In her article Molly Ivans writes:

I have long been persuaded that the news media collectively will be sent to hell not for our sins of commission, but our sins of omission. The real scandal in the media is not bias, it is laziness. Laziness and bad news judgment. Our failure is what we miss, what we fail to cover, what we let slip by, what we don’t give enough attention to — because, after all, we have to cover Jennifer and Brad, and Scott and Laci, and Whosit who disappeared in Aruba without whom the world can scarce carry on.

The media’s “laziness and bad news judgment” is only part of the problem. The fact is that if they want to make money and stay in business they have to write what $ell$.

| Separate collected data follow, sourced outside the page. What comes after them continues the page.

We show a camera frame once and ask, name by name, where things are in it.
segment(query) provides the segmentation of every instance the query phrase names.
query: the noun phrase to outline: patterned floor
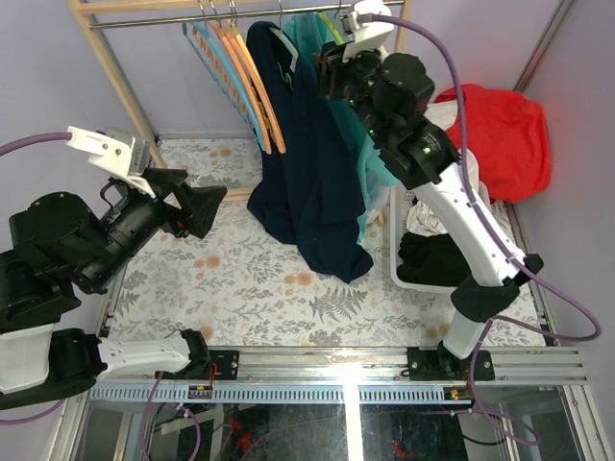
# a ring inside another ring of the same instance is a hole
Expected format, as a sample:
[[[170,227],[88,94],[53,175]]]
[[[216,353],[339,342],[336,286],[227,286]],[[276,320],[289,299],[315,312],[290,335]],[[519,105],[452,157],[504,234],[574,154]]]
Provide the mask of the patterned floor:
[[[234,188],[260,181],[260,153],[251,140],[166,140],[161,151],[169,167],[188,171],[192,185]],[[176,328],[198,328],[212,345],[435,345],[454,309],[446,295],[393,283],[387,223],[366,232],[363,245],[374,267],[348,285],[311,272],[296,247],[270,237],[245,202],[225,203],[204,240],[160,233],[135,257],[110,337],[155,339]],[[506,314],[535,323],[527,287]],[[486,344],[544,342],[496,323]]]

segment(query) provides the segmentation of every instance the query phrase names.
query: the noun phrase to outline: red bag
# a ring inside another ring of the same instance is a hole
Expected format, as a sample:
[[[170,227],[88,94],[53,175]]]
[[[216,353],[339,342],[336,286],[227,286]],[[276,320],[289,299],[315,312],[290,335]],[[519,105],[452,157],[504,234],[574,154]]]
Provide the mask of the red bag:
[[[468,148],[479,163],[480,180],[496,200],[519,202],[547,188],[551,180],[551,151],[542,107],[507,89],[463,85],[468,119]],[[455,99],[449,89],[436,103]],[[461,146],[459,118],[446,131]]]

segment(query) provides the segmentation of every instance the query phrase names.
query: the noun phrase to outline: wooden hanger
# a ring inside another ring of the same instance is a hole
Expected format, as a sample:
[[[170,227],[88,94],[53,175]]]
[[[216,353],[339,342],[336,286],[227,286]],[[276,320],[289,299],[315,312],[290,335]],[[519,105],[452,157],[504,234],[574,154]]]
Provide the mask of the wooden hanger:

The U.S. is a very mystical culture due to the prominent role of religion. That mysticism often produces a lot of guilt about basic human characteristics as well as a fantasy world designed to provide relief from that guilt and shame.

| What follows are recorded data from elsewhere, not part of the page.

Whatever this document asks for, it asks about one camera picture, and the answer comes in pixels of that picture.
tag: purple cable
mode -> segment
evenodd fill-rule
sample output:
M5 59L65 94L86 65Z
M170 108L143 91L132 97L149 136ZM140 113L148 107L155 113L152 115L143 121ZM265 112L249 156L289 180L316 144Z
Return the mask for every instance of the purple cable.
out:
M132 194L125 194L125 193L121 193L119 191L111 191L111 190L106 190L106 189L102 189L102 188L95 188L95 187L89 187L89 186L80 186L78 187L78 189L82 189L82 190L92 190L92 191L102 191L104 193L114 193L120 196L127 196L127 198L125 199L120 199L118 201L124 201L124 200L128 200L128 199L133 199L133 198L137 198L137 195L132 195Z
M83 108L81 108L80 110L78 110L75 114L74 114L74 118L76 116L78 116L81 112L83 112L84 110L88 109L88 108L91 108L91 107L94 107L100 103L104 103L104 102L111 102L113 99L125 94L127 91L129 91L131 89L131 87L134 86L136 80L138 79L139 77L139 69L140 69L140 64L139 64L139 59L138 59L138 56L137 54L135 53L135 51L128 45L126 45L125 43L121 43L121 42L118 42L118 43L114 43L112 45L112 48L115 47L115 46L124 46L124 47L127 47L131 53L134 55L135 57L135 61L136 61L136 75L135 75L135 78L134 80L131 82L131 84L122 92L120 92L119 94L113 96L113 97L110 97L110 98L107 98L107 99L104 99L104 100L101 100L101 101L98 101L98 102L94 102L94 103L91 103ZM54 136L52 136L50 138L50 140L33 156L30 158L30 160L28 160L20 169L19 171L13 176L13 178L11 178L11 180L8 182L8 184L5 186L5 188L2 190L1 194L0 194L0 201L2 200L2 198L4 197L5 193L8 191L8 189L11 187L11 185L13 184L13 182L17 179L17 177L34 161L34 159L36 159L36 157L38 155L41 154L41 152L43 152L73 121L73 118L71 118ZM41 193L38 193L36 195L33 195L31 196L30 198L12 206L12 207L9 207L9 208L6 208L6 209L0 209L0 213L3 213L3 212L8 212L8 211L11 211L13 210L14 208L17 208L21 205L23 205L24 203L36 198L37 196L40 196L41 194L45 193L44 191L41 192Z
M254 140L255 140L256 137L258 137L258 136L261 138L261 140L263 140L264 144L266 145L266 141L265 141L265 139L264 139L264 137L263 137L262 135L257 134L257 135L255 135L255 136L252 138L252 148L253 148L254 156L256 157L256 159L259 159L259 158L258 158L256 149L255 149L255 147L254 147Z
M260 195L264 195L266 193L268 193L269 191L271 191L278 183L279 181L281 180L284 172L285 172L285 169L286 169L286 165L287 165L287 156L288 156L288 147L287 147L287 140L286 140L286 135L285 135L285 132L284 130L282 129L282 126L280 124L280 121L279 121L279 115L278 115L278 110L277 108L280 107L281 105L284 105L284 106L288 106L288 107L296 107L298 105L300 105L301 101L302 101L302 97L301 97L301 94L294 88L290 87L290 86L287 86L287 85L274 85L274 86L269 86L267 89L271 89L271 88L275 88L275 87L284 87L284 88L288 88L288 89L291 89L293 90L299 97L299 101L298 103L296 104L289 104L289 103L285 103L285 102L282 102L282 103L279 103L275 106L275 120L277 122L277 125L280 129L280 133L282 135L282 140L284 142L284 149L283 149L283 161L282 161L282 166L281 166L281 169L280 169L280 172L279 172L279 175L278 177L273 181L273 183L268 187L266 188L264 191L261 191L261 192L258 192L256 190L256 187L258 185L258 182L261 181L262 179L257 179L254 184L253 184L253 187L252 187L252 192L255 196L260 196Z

All types of mysticism and religion is just one type teach people to blur the line between existence and nonexistence, and as a result we lose the ability to distinguish between what is true and what is false. As a matter of fact, we stop caring because myticism and intellectual decadence teach us that the distinction is unimportant or doesn’t even exist.

This makes up a large part of the potential audience that the news media, bloggers and writers of all kinds must try to attract and keep.

The problem with writing about reality is that the audience is more interested in escaping reality than reading about it.

This is a free county and nobody in the media has the option of forcing people to stay tuned to their particular take on world events. There are many, and I agree with them, that there should be no PBS because it is run by the government and the taxpayers, while not forced to watch it, are forced to pay for it.

Government is another problem because mandatory, coercive governments are based on irrational premises, just like religion. As long as there are so many forces in our culture and others which put selective pressure on the genetically based, rational faculties of the human race, the population of individuals who prefer escapism to factual information will continue to grow.

As long as that population continues to grow, anyone in the media will have a financial incentive to tailor their coverage of world events to that audience.